AbstractsLanguage, Literature & Linguistics

The Sensory Structure of the English Lexicon

by Bodo Winter




Institution: University of California – Merced
Department:
Year: 2016
Keywords: Linguistics; Cognitive psychology; Language; corpus linguistics; embodied cognition; embodiment; perception; senses; sensory words
Posted: 02/05/2017
Record ID: 2128780
Full text PDF: http://www.escholarship.org/uc/item/885849k9


Abstract

Language vividly connects to the world around us by encoding sensory information. For example, the words 'fragrant' and 'silky' evoke smell and touch, whereas 'hazy', 'beeping' and 'salty' evoke vision, hearing and taste.
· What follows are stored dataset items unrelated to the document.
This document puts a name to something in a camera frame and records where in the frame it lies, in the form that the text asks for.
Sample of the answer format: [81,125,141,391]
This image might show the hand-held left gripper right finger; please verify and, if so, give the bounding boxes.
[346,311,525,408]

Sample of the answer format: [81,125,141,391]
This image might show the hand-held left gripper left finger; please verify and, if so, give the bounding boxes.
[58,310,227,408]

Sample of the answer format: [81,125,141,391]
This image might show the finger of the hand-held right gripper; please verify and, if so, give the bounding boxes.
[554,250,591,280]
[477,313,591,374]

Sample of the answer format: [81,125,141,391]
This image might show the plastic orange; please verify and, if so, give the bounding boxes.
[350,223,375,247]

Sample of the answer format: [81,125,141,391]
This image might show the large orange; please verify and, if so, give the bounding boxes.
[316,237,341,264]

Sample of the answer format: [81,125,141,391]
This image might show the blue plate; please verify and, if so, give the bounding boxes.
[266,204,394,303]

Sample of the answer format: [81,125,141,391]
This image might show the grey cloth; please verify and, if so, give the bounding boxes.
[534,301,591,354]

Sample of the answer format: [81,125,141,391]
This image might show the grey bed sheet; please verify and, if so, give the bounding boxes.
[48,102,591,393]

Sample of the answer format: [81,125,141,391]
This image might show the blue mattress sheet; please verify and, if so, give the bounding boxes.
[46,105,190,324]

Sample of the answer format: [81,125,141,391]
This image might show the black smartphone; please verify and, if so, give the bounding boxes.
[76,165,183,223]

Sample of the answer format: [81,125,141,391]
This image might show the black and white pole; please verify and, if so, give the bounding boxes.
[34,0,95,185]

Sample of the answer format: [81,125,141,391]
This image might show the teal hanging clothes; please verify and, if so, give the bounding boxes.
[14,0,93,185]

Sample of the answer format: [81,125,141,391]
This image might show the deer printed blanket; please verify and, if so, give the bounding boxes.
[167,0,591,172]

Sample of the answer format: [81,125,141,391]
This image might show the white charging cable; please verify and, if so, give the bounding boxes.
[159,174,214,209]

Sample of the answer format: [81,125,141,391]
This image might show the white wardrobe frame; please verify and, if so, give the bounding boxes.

This dissertation shows that the sensory modality that a word evokes is highly predictive of a word’s linguistic behavior in a way that supports embodied cognition theories. That is, perceptual differences between the senses result in linguistic differences, and interrelations in perception result in interrelations in language. Chapter 3 provides evidence that the English language exhibits visual dominance, with visual words such as 'bright', 'purple' and 'shiny' being more frequent, less contextually restricted and more semantically complex. These linguistic patterns are argued to follow from the perceptual dominance of vision. Chapters 4 and 5 show that taste, smell and touch words form an affectively loaded part of the English lexicon. It is argued that the precise way in which these sensory words engage in emotional language follows from how the corresponding senses are tied to emotional processes in perception and in the brain. Chapter 6 addresses phonological differences between classes of sensory words, arguing that tactile and auditory words are particularly prone to sound symbolism. A look at tactile sound symbolism reveals that “r is for rough”, with many words for rough surfaces ('bristly', 'prickly', 'abrasive') containing the sound /r/. Chapters 7 and 8 look at how sensory words can be combined with each other. In particular, these chapters address the question: Why is it that touch and taste adjectives ('soft', 'sweet') are those most likely to be used to describe other sensory impressions ('soft color', 'sweet sound')? And why is it that auditory adjectives ('loud', 'squealing', 'muffled') are not used much at all in comparable expressions? It is shown that whether or not a word can be used in such so-called “synesthetic metaphors” is partly due to the affective dimension of language, and partly due to frequency and sound symbolism: Highly frequent and affective words with little sound symbolism are most likely to occur in metaphors. Together, the empirical analyses presented throughout the chapters of this dissertation provide a quantitative description of English sensory words that ultimately leads to a view of the English lexicon as thoroughly embodied, with profuse connections between language and sensory perception.